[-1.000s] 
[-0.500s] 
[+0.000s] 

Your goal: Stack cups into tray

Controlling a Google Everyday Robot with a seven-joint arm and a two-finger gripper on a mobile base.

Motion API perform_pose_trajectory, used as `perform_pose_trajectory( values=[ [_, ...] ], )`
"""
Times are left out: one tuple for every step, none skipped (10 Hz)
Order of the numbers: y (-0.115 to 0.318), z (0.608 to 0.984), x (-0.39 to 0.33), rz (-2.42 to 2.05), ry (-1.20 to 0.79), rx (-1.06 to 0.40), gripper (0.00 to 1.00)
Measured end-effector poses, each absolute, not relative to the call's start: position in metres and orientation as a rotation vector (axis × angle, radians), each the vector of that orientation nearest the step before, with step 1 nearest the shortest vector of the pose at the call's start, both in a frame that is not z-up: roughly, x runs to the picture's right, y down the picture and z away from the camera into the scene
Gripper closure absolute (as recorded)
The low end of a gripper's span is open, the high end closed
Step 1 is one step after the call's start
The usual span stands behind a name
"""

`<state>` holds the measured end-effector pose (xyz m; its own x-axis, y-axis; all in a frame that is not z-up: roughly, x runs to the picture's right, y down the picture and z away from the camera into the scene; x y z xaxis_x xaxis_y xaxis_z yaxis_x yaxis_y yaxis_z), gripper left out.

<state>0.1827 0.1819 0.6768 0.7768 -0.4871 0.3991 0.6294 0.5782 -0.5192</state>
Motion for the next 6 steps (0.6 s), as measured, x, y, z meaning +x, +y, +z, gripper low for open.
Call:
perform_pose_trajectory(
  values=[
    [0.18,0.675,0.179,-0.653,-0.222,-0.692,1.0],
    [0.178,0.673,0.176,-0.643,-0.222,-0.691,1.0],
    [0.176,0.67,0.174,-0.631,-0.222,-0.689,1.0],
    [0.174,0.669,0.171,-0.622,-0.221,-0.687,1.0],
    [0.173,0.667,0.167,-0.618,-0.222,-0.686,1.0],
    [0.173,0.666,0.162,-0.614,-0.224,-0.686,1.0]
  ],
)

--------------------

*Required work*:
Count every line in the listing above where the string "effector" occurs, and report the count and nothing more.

*Solution*:
2